##### TASK DATA

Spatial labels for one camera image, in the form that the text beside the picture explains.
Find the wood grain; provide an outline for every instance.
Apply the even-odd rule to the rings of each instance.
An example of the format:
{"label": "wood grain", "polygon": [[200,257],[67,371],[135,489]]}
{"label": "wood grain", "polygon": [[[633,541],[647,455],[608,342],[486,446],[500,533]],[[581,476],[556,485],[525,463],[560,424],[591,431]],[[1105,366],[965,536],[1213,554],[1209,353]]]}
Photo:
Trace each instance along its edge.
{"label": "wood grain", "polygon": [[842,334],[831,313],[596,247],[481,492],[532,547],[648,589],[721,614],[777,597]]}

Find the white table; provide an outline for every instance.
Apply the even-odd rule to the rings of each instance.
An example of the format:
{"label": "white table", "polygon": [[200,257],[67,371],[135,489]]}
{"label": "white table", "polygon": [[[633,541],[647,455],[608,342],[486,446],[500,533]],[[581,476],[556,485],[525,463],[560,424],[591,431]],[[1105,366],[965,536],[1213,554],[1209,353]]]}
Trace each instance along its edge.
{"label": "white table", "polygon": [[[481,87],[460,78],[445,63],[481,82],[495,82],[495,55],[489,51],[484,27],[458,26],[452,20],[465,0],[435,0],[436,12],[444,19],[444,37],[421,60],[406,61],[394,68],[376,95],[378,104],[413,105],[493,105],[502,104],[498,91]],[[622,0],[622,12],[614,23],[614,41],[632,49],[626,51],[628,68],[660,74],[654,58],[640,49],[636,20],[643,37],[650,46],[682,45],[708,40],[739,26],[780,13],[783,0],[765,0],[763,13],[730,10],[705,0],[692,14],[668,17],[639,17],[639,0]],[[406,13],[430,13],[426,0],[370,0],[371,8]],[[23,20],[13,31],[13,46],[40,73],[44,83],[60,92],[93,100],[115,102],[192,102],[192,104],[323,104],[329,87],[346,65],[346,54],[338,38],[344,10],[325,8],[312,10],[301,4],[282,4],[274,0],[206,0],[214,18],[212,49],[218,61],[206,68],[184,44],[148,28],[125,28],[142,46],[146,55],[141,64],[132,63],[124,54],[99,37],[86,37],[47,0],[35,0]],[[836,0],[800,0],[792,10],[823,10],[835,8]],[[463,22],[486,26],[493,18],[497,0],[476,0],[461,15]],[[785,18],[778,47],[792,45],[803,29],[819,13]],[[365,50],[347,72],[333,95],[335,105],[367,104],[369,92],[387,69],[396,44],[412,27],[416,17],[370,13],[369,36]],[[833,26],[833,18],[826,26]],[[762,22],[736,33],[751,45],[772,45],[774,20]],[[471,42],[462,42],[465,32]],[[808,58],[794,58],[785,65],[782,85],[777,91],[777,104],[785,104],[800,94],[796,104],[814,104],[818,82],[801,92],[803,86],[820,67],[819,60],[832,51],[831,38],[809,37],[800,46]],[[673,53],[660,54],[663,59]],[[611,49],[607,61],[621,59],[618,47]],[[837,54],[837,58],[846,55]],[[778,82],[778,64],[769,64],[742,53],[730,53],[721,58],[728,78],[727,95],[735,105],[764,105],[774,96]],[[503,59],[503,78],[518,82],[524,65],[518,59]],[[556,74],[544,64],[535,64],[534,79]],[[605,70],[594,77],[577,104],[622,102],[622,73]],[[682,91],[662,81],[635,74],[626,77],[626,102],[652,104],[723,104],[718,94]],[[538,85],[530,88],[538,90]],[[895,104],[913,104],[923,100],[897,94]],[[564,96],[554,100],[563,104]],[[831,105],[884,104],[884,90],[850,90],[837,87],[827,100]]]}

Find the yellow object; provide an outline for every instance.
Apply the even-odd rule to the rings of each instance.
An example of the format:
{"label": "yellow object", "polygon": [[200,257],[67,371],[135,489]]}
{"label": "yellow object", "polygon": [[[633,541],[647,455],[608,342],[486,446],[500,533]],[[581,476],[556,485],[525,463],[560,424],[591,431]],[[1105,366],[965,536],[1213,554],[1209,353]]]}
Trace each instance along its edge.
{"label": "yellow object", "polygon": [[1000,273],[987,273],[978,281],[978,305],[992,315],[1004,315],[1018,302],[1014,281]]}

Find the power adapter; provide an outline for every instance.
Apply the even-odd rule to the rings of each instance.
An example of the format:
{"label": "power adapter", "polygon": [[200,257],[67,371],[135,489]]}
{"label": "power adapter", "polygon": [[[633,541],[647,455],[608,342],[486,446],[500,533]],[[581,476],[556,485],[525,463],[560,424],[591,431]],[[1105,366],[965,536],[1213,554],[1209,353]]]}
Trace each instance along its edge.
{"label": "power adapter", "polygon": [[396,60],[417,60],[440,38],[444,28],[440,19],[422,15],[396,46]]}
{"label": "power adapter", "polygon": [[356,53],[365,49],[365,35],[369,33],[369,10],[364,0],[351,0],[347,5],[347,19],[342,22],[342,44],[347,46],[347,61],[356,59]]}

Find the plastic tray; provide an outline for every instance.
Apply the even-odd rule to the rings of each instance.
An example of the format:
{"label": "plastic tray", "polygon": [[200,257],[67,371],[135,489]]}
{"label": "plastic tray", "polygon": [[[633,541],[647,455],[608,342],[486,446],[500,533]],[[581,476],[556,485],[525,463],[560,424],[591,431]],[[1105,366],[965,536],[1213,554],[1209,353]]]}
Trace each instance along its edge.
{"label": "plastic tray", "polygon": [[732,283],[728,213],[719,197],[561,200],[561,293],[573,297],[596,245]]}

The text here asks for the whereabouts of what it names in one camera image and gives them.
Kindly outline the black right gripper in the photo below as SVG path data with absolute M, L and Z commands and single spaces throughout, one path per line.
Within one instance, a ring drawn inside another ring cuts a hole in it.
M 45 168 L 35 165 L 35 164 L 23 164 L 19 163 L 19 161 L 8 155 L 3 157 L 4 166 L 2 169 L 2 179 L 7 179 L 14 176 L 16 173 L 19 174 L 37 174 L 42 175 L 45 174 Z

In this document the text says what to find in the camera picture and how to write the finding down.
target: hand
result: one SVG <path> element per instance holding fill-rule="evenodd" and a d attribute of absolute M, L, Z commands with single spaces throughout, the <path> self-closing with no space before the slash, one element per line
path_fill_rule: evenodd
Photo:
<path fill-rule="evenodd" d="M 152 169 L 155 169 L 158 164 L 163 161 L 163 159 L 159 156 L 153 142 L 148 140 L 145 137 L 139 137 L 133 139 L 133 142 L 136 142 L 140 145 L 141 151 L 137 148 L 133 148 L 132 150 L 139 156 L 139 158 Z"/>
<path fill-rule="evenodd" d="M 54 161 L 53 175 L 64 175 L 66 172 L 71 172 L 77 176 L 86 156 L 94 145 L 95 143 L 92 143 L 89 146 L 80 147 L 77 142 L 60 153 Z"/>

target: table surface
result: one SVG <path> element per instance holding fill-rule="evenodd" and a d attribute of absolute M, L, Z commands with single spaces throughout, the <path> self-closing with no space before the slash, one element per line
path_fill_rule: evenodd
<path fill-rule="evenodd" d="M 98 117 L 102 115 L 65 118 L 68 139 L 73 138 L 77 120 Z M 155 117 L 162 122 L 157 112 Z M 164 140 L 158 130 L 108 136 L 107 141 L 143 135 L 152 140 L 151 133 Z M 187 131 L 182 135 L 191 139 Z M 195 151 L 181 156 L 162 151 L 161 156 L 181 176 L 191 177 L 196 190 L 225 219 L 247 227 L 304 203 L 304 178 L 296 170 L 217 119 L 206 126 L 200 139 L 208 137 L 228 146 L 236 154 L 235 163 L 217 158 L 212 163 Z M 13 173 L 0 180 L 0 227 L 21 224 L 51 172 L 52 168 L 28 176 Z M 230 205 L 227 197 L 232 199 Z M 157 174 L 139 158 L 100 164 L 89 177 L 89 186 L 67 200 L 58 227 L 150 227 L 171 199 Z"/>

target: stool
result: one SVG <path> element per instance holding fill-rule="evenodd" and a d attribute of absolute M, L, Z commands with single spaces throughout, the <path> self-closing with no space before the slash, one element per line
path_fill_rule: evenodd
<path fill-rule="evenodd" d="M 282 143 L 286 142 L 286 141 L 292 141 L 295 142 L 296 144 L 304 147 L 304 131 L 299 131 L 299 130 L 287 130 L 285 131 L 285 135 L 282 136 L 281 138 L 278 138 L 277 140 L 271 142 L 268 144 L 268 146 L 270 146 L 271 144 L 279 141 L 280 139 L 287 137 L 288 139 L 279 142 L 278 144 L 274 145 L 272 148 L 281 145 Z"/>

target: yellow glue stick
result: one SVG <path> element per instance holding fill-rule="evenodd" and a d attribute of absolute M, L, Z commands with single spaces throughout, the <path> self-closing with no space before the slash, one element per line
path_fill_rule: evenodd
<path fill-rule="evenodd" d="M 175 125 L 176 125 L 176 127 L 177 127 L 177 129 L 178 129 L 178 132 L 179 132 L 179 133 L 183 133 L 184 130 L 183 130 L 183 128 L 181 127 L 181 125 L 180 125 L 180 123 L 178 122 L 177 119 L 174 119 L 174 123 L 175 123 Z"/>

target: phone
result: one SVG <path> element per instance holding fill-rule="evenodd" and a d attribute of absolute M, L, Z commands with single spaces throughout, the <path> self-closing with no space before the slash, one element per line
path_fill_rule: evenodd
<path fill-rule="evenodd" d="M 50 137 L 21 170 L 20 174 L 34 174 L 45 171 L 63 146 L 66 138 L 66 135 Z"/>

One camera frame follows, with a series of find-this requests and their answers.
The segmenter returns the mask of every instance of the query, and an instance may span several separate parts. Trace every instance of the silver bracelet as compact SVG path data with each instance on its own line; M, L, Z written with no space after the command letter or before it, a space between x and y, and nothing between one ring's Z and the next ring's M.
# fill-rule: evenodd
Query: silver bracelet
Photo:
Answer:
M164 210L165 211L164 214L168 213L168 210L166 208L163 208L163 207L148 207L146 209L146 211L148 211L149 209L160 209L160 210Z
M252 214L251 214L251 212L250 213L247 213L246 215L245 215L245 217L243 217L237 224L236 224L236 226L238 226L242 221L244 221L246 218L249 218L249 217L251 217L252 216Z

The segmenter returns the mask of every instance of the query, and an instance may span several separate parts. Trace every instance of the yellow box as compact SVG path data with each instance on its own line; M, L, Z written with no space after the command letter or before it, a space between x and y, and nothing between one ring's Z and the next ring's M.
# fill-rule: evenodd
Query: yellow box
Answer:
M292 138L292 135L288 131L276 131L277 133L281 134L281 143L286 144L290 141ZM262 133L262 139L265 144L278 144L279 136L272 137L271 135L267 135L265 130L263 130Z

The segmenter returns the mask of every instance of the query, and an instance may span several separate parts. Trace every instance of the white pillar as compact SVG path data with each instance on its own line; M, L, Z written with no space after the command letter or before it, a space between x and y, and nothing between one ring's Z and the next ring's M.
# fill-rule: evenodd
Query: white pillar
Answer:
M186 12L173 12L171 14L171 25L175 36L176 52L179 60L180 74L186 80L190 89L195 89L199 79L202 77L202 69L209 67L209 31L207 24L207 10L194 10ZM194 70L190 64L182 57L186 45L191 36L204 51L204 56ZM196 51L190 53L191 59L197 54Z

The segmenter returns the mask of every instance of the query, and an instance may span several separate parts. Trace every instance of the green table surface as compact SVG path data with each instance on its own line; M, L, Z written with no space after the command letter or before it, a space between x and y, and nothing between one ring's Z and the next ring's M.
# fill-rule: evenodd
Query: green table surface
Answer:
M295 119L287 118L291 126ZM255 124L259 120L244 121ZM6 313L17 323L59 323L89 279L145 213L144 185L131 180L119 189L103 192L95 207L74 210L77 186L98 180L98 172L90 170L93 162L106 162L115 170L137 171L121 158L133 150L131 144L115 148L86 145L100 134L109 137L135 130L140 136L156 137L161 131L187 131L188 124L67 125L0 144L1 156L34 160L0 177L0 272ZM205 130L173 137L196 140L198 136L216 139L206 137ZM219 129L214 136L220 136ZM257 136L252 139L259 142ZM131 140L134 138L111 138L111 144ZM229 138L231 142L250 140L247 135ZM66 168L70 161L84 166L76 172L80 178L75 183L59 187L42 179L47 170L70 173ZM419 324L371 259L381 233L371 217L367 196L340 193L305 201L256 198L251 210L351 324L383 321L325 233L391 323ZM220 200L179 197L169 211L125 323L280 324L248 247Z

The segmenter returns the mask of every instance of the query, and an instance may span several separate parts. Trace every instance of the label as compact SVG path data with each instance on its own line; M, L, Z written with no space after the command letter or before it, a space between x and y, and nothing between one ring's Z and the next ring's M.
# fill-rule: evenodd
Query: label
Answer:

##########

Scan the records above for the string "written", then copy each line where it turns up.

◆ **ANSWER BOX**:
The segmenter returns the mask of every instance of the query, and an instance may span several separate parts. Trace every instance of the silver bracelet as compact SVG path data with each instance on its own line; M, L, Z written with no space after the command letter or before it, a space between x and y, and nothing between one ring's Z and the next ring's M.
The segmenter returns the mask of every instance of the query, and an instance may span several separate parts. Trace every instance of the yellow box as compact SVG path data with each instance on its own line; M, L, Z written with no space after the command letter or before it, a space between x and y, and nothing between one ring's Z and the next ring's M.
The segmenter returns the mask of every instance of the query, and an instance may span several separate parts. Trace every instance of the white pillar as compact SVG path data with each instance on its own line; M, L, Z written with no space after the command letter or before it, a space between x and y, and nothing between one ring's Z and the next ring's M.
The segmenter returns the mask of every instance of the query, and an instance may span several separate parts. Trace every instance of the green table surface as compact SVG path data with each instance on its own line; M, L, Z written with no space after the command letter or before it, a space between x and y, and nothing between one ring's Z and the next ring's M.
The segmenter returns the mask of every instance of the query, and an instance may span several separate parts. Trace every instance of the label as compact SVG path data with each instance on its own line; M, L, Z written with no space after the command letter or before it, a space between x and y, and nothing between one ring's Z and the next ring's M.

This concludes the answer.